Supreme Court of South Carolina
Aug 8, 1904
69 S.C. 520 (S.C. 1904)

Opinion

August 8, 1904.

Before Jos. A. McCULLOUGH, special Judge, Richland, November, 1903. Affirmed.

Action by R.H. Corley against M.A. Evans in magistrate court. From Circuit order affirming judgment of magistrate, defendant appeals.

Mr. Jno. T. Duncan, for appellant, cites: Magistrate should have entertained counter-claim: 43 S.C. 63; 3 Brev., 407; Code of Proc., 71. Counter-claim proper here: 19 Ency., 730; Code of Proc., 170, 175, 189; 4 S.C. 48; 9 S.C. 582; 15 S.C. 458.

Mr. Frank G. Tompkins, contra, cites: Counter-claim is interposed to defeat claim of plaintiff: 19 Ency. P. P., 766; 83 N.C. 332; 43 S.C. 63; 10 S.C. 185; 26 S.C. 506; 37 S.C. 367.


August 8, 1904. The opinion of the Court was delivered by


The plaintiff, R.H. Corley, sued the defendant, M.A. Evans, in a magistrate's court for a balance of $74 due on a note, $5 for services rendered and $3.50 for merchandise. The defendant, answering orally, alleged, "that there was only a conditional delivery of said note and no actual delivery; denies any indebtedness, and sets up as a counter-claim the unfinished work that was taken under contract, an amount in excess of $100, to wit: one house not built, valued at $85, and in addition, statement hereto attached." The statement attached to the answer showed a balance due on the counter-claim of $119.82. The plaintiff demurred to the counter-claim on the following grounds:

"1st. That counter-claim herein set up is not a counter-claim arising out of contract set out in the cause of action.
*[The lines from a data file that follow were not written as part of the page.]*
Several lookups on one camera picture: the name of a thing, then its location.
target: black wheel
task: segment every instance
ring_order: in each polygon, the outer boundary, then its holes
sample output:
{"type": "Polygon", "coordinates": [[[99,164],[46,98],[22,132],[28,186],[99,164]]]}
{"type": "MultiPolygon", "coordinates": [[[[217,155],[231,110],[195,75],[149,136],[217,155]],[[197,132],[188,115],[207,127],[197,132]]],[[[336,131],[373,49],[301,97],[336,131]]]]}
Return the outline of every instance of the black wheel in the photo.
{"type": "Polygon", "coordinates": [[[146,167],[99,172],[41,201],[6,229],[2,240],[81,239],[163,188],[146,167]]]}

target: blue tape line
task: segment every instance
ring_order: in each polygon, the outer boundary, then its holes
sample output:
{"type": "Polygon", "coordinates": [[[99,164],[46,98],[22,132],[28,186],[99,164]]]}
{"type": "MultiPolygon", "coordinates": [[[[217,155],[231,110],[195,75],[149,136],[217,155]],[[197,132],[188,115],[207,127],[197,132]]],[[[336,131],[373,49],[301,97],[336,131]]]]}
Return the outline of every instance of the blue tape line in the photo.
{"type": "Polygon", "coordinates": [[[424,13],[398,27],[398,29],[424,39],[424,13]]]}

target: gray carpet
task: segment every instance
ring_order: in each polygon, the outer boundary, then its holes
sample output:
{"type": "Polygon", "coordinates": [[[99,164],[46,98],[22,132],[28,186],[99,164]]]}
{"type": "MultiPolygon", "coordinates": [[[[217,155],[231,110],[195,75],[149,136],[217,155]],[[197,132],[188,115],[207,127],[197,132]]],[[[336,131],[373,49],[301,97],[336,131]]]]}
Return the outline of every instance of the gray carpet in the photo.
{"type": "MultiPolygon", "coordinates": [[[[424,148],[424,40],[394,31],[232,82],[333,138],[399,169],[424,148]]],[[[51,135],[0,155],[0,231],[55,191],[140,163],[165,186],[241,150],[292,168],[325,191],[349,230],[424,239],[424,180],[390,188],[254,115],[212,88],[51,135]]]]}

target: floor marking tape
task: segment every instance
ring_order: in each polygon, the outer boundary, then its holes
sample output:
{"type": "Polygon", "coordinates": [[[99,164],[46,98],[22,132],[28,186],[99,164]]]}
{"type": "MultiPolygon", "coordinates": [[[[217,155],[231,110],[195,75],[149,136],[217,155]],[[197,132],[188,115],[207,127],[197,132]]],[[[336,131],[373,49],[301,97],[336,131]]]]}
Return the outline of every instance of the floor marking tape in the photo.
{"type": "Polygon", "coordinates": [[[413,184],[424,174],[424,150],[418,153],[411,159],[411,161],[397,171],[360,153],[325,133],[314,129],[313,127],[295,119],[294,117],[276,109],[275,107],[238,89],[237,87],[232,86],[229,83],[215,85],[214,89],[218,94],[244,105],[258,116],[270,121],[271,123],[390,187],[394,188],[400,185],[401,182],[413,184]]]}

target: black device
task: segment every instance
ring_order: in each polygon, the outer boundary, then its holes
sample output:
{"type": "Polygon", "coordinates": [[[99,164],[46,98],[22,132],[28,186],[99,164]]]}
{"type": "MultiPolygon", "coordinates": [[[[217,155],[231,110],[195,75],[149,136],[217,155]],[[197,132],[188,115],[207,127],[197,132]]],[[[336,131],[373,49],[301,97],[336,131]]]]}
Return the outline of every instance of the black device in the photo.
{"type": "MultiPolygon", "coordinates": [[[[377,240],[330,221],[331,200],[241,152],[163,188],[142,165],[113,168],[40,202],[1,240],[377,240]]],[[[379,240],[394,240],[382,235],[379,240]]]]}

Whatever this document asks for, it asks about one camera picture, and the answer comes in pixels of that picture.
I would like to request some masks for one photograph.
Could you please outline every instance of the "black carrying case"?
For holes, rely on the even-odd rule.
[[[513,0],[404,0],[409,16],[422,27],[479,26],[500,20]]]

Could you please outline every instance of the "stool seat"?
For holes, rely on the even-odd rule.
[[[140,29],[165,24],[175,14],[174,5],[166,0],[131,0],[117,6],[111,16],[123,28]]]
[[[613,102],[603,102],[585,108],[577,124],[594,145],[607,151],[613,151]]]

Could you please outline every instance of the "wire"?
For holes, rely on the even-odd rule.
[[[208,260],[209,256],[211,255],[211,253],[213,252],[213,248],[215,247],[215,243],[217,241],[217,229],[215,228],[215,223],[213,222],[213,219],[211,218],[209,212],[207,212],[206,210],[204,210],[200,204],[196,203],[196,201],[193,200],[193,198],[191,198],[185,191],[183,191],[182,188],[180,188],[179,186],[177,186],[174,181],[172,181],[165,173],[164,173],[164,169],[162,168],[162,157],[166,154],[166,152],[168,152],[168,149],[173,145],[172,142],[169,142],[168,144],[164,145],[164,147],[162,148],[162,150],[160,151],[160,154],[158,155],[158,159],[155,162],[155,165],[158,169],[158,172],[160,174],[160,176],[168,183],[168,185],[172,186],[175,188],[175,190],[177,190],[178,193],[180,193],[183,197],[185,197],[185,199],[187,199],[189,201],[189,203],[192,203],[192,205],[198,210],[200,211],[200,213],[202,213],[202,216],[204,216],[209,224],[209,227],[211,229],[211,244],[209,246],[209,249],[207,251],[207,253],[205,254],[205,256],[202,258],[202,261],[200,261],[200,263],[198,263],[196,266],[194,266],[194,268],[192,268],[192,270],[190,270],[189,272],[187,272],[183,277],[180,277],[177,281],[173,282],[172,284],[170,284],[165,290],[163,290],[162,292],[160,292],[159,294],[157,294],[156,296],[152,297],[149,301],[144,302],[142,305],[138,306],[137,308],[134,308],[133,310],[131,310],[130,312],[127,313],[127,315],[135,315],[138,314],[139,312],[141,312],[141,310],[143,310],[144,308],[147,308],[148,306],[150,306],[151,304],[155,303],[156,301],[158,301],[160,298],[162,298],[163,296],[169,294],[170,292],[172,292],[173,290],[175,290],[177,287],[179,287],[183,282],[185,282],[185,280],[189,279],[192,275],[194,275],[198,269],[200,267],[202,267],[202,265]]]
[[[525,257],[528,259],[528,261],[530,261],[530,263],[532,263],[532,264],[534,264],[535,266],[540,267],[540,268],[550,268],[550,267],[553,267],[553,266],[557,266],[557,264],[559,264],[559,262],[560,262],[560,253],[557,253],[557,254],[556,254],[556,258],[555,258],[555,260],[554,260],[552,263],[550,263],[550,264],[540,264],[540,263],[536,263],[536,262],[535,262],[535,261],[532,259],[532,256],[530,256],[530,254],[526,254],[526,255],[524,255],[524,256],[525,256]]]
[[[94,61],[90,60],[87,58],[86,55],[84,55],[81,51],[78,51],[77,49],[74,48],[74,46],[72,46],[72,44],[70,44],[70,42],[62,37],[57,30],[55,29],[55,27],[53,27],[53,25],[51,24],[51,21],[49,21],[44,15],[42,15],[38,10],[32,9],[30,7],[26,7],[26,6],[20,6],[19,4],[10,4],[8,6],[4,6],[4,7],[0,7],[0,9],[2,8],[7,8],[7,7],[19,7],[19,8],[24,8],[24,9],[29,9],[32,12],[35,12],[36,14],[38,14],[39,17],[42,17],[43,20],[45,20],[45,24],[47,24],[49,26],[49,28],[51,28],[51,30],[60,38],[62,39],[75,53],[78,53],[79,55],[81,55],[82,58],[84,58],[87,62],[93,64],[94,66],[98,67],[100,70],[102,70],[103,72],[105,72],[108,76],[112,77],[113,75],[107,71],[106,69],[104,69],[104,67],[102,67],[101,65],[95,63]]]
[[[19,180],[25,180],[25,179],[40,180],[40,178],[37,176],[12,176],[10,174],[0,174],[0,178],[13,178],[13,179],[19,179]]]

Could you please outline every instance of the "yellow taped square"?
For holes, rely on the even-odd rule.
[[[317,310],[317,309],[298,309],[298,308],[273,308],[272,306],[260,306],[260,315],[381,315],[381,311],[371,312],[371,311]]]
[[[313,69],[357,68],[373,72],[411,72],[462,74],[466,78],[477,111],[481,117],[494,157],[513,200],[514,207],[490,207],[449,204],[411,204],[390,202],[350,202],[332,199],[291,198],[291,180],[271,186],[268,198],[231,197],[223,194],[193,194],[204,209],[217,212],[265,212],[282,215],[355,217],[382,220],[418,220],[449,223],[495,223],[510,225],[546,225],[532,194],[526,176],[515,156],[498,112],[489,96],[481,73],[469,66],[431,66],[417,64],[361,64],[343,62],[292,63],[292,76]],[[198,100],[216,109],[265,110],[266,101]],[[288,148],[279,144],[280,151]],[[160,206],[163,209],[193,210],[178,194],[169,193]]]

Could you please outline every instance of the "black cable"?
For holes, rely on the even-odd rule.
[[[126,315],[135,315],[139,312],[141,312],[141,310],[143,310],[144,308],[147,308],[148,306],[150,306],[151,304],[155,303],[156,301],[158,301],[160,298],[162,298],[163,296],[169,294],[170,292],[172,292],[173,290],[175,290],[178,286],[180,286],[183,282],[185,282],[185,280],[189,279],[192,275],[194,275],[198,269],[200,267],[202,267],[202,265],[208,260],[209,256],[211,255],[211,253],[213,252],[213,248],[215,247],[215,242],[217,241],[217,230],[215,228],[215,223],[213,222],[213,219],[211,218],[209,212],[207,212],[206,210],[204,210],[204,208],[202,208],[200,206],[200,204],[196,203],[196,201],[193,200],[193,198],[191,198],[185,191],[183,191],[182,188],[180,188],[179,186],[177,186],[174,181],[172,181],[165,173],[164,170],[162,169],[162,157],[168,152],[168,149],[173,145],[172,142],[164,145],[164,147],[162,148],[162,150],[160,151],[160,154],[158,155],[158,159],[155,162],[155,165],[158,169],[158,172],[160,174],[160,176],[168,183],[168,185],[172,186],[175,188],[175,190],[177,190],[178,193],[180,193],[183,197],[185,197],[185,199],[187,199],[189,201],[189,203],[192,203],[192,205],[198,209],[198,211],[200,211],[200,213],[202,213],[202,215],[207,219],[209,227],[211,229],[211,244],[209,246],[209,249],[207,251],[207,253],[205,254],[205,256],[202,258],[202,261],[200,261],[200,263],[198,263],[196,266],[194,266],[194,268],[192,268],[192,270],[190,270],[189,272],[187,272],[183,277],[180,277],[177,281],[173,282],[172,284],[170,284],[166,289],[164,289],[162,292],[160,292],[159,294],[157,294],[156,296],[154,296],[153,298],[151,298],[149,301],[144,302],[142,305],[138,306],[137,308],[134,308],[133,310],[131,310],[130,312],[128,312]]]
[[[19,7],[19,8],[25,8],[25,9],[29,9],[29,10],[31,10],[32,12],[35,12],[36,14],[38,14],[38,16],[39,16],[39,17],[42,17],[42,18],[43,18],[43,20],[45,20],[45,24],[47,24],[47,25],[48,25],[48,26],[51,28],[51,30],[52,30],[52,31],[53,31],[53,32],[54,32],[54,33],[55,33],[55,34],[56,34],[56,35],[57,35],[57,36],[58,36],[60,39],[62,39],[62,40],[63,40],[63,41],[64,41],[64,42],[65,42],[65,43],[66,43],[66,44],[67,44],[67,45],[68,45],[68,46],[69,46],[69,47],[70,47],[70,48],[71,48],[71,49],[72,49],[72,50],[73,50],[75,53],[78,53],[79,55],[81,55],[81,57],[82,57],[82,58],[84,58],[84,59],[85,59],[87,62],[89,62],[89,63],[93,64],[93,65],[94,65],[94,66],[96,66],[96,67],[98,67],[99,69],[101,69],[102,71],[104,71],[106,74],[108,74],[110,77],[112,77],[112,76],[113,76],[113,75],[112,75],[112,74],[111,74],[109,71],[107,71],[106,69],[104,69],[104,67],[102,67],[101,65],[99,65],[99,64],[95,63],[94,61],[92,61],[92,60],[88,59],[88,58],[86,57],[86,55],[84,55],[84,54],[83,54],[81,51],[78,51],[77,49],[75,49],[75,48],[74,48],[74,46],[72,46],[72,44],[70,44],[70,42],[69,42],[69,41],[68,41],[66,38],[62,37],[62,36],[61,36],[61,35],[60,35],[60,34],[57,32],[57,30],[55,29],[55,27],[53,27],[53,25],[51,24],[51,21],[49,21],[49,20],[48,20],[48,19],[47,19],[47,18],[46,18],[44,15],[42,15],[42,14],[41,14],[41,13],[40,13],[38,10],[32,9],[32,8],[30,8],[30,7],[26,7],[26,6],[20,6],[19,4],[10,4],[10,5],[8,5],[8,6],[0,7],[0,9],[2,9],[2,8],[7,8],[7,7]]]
"2d. That the counter-claim as set out herein is not a cause of action arising on a contract existing at the commencement of this action.

"3d. That counter-claim as set out herein is not in the jurisdiction of this Court, and cannot be pleaded in action of which this Court has jurisdiction."

It does not appear from the magistrate's report that he ruled on the demurrer, but the Circuit Judge, in affirming the judgment of the magistrate, says:

"The other question involved is, was the magistrate in error in holding that he had no jurisdiction of the counter-claim, which counter-claim exceeded $100, and did such counter-claim deprive him of jurisdiction as to plaintiff's cause of action?

"The counter-claim exceeded $100. The magistrate clearly had no jurisdiction thereof. The plaintiff's claim being for less than $100, the magistrate did have jurisdiction, and the defendant could not oust the magistrate of such jurisdiction by interposing a counter-claim in excess of $100."

There are a number of exceptions, but they raise only two questions: First. Did the magistrate and Circuit Judge err in not finding the note sued on to be an accommodation paper delivered to the plaintiff conditionally? The conclusion of the Circuit Judge on this question of fact is binding on this Court. Wolfe v. Ry. Co., 25 S.C. 380.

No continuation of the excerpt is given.